Why its not that simple
The presence of at least some coronary artery calcification in Americans over the age of 25 or 30 is so frequent that the mere presence or absence of calcification on the EBT is not a valuable screening tool. (If you were going by the mere presence of coronary artery calcium, you might as well skip the EBT and just catheterize everybody.)This means that there has to be a method of scoring the coronary artery calcium. And heres where it gets tricky.
Whatever scoring system you may devise, the point would be to identify a cutoff score above which significant blockages in the coronary arteries are quite likely, and below which significant blockages are quite unlikely. Then you could send for catheterization those patients whose scores are above the cutoff.

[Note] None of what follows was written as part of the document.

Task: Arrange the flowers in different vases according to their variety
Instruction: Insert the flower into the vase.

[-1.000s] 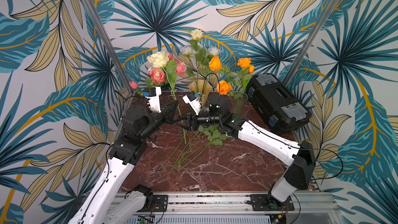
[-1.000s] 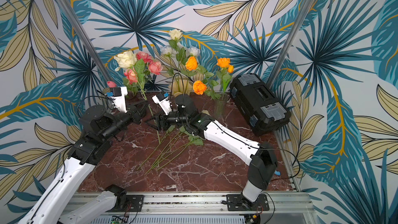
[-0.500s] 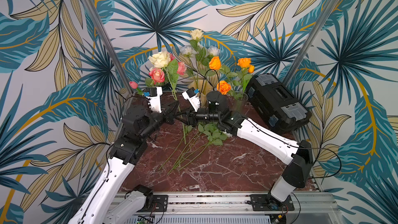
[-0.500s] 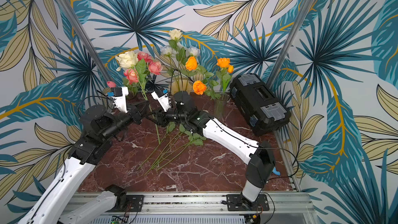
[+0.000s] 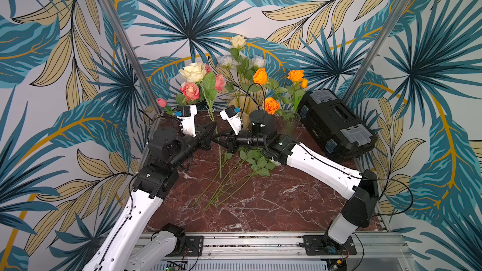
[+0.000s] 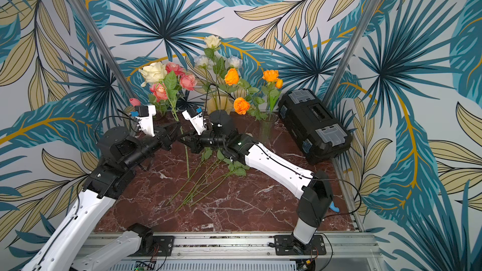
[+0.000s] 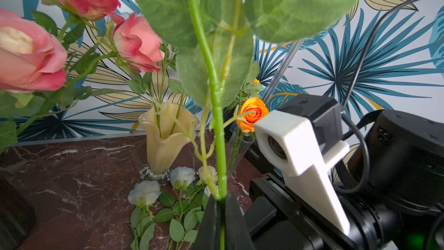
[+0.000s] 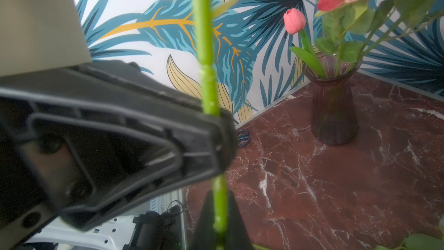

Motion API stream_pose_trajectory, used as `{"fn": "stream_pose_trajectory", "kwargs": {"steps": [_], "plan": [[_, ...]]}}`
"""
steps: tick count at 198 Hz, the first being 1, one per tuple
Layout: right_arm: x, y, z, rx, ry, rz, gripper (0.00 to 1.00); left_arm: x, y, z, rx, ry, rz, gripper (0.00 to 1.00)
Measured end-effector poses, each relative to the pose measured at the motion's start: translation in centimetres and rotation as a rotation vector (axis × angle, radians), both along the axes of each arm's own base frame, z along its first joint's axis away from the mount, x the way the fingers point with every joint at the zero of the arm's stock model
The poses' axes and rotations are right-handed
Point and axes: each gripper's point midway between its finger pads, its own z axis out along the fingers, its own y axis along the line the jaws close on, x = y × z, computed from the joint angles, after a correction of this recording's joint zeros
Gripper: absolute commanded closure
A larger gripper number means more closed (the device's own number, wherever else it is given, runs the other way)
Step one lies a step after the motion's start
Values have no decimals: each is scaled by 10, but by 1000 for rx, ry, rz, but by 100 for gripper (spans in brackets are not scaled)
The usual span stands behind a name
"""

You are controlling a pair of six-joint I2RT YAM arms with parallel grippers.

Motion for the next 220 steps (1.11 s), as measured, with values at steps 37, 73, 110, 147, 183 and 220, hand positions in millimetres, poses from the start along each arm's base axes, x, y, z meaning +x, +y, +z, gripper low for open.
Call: {"fn": "stream_pose_trajectory", "kwargs": {"steps": [37,73,110,147,183,220], "plan": [[2,-1,0,-3,-5,-14,100,0,0,0,2,-1,3,52],[35,-19,-1,-17,-23,-137,100,-4,4,5,6,-23,17,7],[88,-58,10,-42,-88,-312,100,-10,11,8,5,-39,41,0],[138,-81,63,-20,-247,-463,100,-10,15,-23,48,33,63,0],[179,-81,105,-8,-397,-580,100,-4,16,-80,108,175,78,0],[221,-83,103,-74,-493,-715,100,-1,18,-131,152,305,91,0]]}}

As it turns out, this generic problem is a very common one in medicine, one that has been solved hundreds of times. Whenever you are measuring something that yields a range of values like serum glucose, for instance, or cholesterol levels you have to determine a normal range and an abnormal range. To solve this problem, you simply measure the values in people who are normal and in people who have the disease state the measurement is meant to detect. Many times, a cutoff value will quickly suggest itself.
That method, of course, has been tried with the EBT. Patients who were having heart catheterizations anyway were given EBT as well, and the results of the catheterization were compared to the results of the EBT. And as it turned out, patients who had lots of calcium tended to have a lot of coronary artery disease, while patients without a lot of calcium tended to have much less coronary artery disease. And that was very good.
The problem came when researchers tried to come up with a cutoff calcium score that effectively separated patients with significant coronary artery disease from patients with no significant disease. It turned out that no cutoff can do that cleanly. A few patients with very little in the way of calcium have significant blockages in their coronary arteries. (These patients are said to have false negative EBTs). But more importantly, many patients with a lot of calcium on the EBT turn out to have very little in the way of coronary artery blockages. (These patients have false positive EBTs.) So when researchers select the cutoff point that is supposed to separate those with significant blockages from those without significant blockages, they have no choice but to decide whether to err on the side of false positives, or false negatives. Because no matter what value they choose, theyre going to wind up with a lot of one or a lot of the other (or, if they make a particularly bad choice, with a lot of both.)
Since the EBT is a test designed to screen for coronary artery disease, it would not be very useful if a lot of patients with significant blockages were missed. Doctors obviously want the test to be highly sensitive in picking out nearly all patients with significant blockages. This means that the cutoff values that are generally used with the EBT have been chosen to err on the side of false positives. (Again, this means that patients receiving a good result are very unlikely to have significant coronary artery disease, while those who receive a bad result may or may not have significant disease.)
So if we elect to use the EBT as a screening procedure, we therefore accept by definition the fact that many patients with bad calcium scores will turn out to have no significant blockages in their coronary arteries. Theres nothing inherently wrong with using the EBT as a screening tool, in other words, as long as we accept this proviso.